Oh, if only that t-shirt were magic and we could make some Lisa Simpson-style wishes and get world peace. But then Kang and Kodos would take over. Or Canada. I can just see the Mounties overtaking us and forcing the metric system down our throats once and for all. But aside from that, it might be nice.

Boycott Colorado


The coming out process is not one event, or a particularly focuses time, but a series of events that goes on throughout one’s gay lifetime. You think you’re out, and suddenly something pulls you back in, in some ways, into the closet. But, coming out to your parents is usually considered the biggie.

I came out to my parents in 1989, and it went pretty well, but you really feel acceptance when your parents come march in the New York City Gay and Lesbian Pride parade. My brother also came. I have to find the photo…

This item was something I carried in the parade–a “Boycott Colorado” banner, affixed to a hollow tube and accompanied by the appropriately gayly coloured ribbons.

I forget exactly why, without doing research, why we were boycotting Colorado–there was an Amendment for its state constitution that was basically going to codify LGBT folks as second-class citizens. It got defeated, and I have since been to Colorado twice, and visited its Capitol. But at the time, a lot of people were just not going to go to Colorado, for business or pleasure. I think some big conferences planned not to go to Denver.

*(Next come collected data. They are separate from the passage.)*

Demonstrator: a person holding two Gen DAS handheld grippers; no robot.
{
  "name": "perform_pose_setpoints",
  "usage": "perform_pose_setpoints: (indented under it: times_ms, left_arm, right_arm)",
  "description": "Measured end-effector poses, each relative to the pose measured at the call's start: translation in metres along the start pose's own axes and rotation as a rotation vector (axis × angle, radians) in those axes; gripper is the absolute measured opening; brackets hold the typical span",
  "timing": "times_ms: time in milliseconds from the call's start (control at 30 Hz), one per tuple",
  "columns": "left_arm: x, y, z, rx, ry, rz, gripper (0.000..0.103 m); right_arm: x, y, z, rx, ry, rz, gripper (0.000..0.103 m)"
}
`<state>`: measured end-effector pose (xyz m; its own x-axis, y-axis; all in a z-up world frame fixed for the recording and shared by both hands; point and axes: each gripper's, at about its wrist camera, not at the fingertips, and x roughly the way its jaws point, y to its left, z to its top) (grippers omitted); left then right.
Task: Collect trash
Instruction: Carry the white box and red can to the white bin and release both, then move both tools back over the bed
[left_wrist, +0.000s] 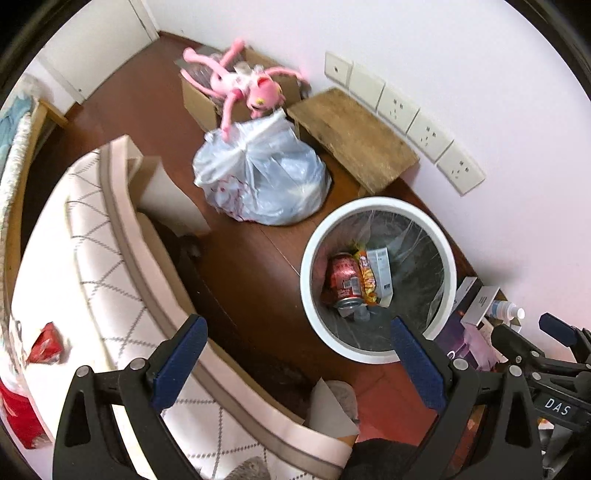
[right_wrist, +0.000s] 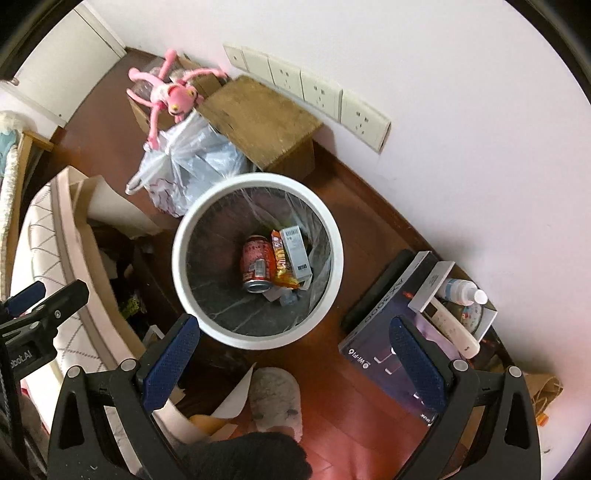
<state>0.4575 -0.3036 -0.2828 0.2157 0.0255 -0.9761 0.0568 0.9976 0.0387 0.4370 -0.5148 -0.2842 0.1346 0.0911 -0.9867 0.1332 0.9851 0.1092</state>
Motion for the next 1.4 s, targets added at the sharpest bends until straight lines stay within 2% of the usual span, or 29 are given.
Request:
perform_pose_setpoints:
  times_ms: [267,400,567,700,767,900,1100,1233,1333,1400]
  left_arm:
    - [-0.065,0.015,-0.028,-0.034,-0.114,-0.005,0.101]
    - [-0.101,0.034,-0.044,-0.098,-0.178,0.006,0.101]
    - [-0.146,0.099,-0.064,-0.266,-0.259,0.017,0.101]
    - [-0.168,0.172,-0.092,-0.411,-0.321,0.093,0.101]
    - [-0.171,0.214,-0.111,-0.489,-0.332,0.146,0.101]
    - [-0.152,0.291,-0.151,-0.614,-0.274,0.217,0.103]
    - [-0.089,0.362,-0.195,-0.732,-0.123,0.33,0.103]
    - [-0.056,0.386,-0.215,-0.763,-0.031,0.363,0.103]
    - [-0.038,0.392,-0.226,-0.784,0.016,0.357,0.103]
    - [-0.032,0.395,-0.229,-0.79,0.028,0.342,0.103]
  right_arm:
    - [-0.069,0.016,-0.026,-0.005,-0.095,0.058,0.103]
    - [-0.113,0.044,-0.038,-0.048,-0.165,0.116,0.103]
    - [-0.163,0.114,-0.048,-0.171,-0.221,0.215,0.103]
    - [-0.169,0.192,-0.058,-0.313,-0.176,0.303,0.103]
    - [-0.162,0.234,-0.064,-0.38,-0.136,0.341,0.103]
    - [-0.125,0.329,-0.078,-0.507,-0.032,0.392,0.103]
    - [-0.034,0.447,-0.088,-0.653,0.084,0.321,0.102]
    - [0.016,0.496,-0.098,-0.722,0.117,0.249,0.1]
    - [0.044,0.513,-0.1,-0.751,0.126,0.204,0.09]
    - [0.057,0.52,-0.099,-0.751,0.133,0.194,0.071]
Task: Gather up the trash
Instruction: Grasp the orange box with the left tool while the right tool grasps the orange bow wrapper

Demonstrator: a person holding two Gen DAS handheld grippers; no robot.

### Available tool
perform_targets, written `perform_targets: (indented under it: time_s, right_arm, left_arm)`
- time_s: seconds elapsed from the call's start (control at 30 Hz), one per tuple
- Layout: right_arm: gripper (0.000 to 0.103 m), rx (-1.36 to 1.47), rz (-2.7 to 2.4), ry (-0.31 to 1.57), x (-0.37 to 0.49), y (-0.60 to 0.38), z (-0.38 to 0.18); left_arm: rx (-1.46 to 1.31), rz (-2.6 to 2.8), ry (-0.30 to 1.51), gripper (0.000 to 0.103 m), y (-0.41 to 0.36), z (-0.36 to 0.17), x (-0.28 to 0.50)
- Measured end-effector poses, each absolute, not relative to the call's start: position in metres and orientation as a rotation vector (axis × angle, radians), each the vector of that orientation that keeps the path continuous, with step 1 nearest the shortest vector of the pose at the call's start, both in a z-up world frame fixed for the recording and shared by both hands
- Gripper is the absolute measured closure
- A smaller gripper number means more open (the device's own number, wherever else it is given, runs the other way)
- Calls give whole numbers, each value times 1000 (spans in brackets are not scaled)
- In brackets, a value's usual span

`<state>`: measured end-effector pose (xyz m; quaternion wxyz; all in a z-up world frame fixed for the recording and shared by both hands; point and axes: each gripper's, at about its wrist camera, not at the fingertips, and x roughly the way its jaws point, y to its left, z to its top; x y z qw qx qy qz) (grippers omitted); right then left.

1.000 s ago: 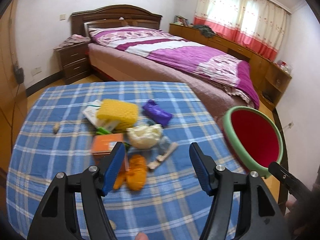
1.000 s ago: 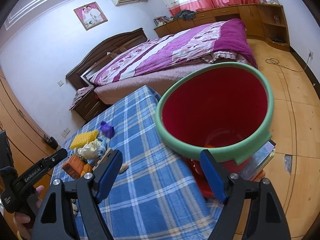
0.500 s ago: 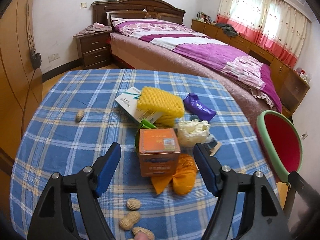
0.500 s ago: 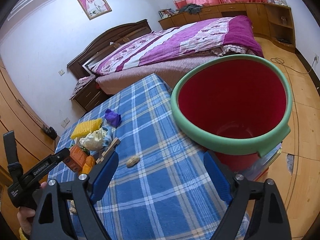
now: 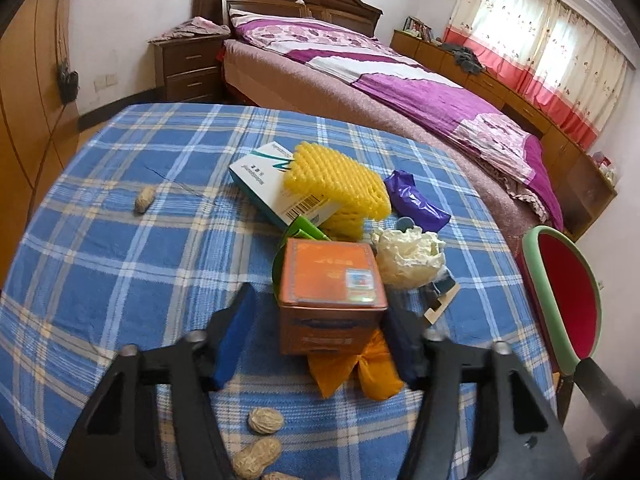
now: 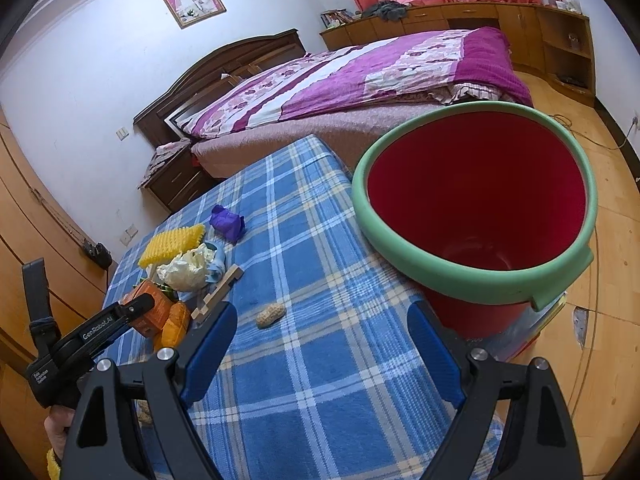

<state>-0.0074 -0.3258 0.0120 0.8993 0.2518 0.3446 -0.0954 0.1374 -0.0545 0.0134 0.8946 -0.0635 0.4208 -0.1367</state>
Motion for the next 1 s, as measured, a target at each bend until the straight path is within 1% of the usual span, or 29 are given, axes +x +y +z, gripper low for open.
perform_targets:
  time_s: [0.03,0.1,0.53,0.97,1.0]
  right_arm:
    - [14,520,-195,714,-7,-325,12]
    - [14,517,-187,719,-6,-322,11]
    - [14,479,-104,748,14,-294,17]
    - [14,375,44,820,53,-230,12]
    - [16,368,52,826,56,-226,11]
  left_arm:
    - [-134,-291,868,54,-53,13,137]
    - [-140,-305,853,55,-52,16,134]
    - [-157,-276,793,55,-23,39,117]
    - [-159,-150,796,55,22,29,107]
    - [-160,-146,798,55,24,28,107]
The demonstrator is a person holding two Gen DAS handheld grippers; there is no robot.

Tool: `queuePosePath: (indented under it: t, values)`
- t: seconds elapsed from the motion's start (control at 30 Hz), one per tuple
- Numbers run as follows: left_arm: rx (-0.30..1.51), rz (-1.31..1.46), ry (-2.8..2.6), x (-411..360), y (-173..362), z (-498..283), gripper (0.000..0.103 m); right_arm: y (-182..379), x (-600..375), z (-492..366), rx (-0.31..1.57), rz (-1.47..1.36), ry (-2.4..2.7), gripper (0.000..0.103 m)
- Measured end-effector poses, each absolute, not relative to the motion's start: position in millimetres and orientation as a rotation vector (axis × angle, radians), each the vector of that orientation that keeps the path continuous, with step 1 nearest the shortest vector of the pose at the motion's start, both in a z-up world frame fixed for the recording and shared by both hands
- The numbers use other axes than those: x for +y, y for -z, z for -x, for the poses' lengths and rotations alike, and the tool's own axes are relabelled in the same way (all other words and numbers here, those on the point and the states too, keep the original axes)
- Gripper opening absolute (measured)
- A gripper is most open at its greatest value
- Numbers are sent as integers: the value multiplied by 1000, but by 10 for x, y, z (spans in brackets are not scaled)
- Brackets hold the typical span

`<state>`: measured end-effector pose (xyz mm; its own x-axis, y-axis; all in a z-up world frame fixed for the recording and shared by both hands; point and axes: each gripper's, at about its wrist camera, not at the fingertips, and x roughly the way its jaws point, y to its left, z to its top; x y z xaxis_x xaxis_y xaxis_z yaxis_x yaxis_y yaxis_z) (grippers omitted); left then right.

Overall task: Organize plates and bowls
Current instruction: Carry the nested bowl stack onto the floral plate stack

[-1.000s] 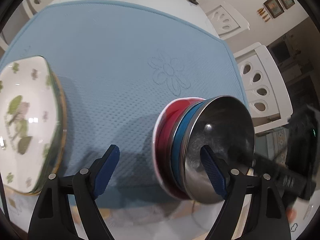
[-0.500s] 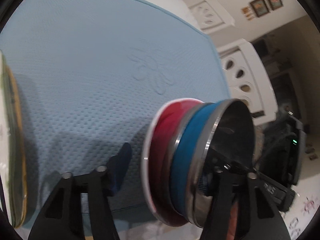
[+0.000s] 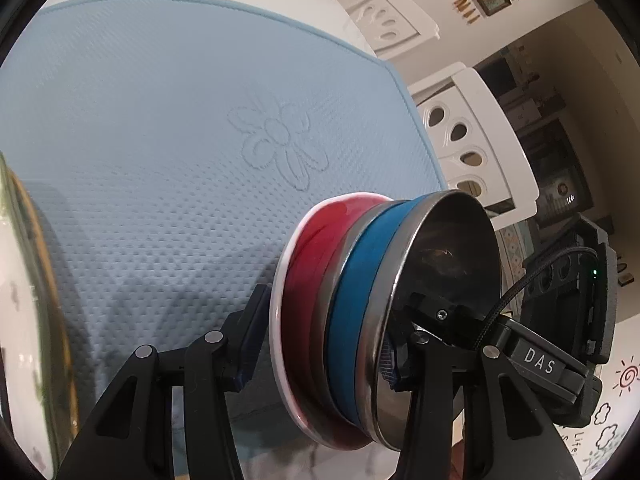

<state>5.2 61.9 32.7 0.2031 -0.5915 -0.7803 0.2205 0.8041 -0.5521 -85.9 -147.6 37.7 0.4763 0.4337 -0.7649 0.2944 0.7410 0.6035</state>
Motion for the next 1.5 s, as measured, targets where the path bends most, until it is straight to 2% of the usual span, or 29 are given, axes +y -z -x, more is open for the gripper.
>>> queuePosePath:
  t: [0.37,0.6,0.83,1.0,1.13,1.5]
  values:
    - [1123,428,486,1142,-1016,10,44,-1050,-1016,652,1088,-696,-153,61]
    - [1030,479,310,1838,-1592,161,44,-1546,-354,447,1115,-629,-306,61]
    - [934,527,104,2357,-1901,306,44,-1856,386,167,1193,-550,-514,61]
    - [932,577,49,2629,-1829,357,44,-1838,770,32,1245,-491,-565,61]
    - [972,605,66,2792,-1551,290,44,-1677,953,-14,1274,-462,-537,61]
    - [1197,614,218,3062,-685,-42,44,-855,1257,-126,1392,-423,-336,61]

BoycottCOMore recently, I came out publicly as a gay member of the Special Libraries Association–in that I marched with the SLA in DC’s gay pride parade. And, a younger cousin of mine who recently came out (I had to find out on Facebook, btw) invited her parents along this year. Previously, only her brother had been invited along, so this was a big deal.

Introducing ROTT

I am photographing a lot of the stuff that I am tossing out. It’s time to get rid of some of all this stuff that’s taken over my life. So, I will immortalize the items in photographs and stories instead.

You can find these stories under the subject “Rememberance of Things Tossed”–a/k/a ROTT.